Errorsmith - 80年半ばに、それこそニューウェイヴと呼ばれているHuman League、Cabaret Voltaire、Gang Of Four、Siouxsie、The Banshees、あとは定番のKraftwerk, David Bowieを聴いていた。その時、子供の頃は音楽のレッスンを受けていて、ドラムを叩いてる友達とインディな感じの曲を作ってた。80年代の終わりにはハウス、ヒップホップ、ソウルを聴いて、親父がホーム・スタジオを持っていたから、そこで自分のプロダクションでエレクトロニック・ミュージックを作り始めた。91年にベルリンに引っ越してからは、自分の小さなスタジオをこしらえて、ベルグハインのレジデントでもあるFiedelとMMMで96年にレコードを出すまでになった。
- FiedelとのMMMやSmith n Hackでのリリースは当初からピーク・タイムのキラー・トラックとしてプレイされてきましたが、常にフロアを意識して作ってますか?
Errorsmith - ダンス・フロアのために音楽は作っているけど、作っている最中に何か仕込んでるとかはないかな。とにかくトラックを作る時はエキサイトしないとね。ピーク・タイムかどうかはその場で起こることだし。
- 自分が開発に携わったReaktorやAbletonのRazorなどソフトウェアをメインとして曲を作っているとありますが、90年代当時はハードウェアがメインでしたか?どういった機材を使わってましたか?
Errorsmith - 90年代初期の頃は、PCがまずシンセを走らせるほど性能が良くないから、ハードウェアのシンセ、ドラムマシン、Cubaseをアタリで走らせてた。機材は606、808、101とMS20を持ってたかな。90年代半ばからはハードウェアでジャムったやつをPCで切ったり、貼ったり、オーディオの編集をしてた。
- 90年代からずっとベルリンを拠点としていますが、住んでいて何が一番良いところですか?当時と今と比べて何が違いますか?

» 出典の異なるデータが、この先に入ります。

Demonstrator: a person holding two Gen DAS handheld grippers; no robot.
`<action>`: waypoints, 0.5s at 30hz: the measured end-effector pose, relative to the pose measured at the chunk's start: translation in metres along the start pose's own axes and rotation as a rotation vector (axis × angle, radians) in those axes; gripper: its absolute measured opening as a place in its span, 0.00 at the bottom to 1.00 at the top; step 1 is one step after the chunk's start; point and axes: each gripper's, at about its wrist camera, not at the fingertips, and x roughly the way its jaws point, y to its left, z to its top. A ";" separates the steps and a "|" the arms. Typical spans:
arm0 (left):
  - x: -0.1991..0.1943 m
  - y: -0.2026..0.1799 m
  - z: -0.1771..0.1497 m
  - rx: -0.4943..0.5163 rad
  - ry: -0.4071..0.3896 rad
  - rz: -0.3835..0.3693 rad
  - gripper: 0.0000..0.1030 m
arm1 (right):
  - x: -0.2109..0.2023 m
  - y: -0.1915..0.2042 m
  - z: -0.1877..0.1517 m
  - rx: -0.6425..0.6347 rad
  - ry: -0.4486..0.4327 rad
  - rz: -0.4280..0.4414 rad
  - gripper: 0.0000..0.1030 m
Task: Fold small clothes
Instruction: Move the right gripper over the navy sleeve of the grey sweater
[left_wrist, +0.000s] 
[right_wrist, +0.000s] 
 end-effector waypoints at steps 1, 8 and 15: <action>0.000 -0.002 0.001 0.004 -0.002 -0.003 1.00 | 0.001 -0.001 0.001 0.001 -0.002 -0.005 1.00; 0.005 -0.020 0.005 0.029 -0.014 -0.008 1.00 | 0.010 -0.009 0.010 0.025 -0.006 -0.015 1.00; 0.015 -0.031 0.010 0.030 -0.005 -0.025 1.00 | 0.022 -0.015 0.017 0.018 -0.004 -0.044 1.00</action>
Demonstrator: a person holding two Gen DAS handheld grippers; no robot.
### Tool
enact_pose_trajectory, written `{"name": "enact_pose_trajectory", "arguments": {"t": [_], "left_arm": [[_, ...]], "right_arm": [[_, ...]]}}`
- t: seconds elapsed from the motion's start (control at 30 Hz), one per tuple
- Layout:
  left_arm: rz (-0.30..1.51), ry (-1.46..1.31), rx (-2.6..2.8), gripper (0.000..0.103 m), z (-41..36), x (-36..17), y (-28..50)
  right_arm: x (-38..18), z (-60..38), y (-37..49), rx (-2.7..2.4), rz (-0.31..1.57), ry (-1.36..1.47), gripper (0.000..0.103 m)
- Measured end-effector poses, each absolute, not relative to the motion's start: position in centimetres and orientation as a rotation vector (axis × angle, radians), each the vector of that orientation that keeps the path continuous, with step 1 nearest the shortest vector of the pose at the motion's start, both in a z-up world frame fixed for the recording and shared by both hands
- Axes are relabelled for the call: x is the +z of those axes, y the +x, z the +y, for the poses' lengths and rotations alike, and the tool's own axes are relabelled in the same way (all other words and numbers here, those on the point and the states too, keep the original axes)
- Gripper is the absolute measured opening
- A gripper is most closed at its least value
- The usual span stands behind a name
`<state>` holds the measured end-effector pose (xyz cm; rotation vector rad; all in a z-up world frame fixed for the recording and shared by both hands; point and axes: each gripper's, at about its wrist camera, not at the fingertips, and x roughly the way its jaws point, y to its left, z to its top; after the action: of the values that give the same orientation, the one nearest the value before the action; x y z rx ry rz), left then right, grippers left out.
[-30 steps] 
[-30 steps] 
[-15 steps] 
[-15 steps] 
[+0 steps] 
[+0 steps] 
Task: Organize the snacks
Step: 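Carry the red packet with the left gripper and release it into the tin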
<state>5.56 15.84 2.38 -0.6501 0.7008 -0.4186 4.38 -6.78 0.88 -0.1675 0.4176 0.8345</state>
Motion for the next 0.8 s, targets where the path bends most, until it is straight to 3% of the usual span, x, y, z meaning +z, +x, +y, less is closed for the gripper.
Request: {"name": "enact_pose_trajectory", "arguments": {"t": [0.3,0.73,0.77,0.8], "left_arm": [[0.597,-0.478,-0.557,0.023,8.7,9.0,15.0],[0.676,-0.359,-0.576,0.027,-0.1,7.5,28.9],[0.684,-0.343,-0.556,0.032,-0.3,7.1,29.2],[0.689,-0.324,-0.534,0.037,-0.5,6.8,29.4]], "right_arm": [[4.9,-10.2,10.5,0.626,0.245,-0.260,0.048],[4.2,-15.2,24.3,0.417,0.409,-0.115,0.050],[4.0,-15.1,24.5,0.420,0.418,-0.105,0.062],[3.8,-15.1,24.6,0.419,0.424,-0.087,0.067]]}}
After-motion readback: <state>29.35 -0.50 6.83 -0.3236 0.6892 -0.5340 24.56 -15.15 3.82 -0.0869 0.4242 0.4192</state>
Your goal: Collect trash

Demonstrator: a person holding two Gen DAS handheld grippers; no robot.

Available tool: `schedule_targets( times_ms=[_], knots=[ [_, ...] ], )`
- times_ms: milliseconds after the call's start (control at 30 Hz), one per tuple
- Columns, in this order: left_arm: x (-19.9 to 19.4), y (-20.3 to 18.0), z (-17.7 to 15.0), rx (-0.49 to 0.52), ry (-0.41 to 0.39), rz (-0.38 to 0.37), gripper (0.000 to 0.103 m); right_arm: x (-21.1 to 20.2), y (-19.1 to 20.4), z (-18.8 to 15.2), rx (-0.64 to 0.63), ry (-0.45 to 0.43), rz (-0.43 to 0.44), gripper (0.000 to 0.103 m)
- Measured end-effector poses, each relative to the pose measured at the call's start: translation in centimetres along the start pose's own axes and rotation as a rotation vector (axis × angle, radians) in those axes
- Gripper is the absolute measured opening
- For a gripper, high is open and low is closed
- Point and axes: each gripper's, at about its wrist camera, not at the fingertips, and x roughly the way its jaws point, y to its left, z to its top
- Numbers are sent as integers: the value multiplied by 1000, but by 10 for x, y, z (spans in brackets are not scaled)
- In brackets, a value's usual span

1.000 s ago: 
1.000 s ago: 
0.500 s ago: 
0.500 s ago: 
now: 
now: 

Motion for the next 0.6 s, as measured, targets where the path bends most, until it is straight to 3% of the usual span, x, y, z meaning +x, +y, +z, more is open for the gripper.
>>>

Errorsmith - 一番良いところは友達が周りにいるところ(笑) 今考えると、もっと空気が良くて自然があるところも良いかなと。90年代初頭は歴史的にも例外的な状況だったよね。壁がなくなって、都市の東の方は使っていないビルがたくさんあった。そういったビルは誰のものかが明確でなかったし、東の方の警察はひどい状態だったから、バー、クラブ、働く場所も、空き家のビルにどんどん出来ていった。住むアパートも簡単に見つけられたし。ただ今だと住宅の環境的にパーティやるのも難しくなってきて、家賃がどんどん上がっていくから、アパートを見つけるのも一苦労するね。
- PANのリリース史上最もセールスが良かったと聞くMark FellとのコラボレーションEP『Protogravity』(PAN 2015)はどういった経緯でリリースの企画が生まれたのでしょうか?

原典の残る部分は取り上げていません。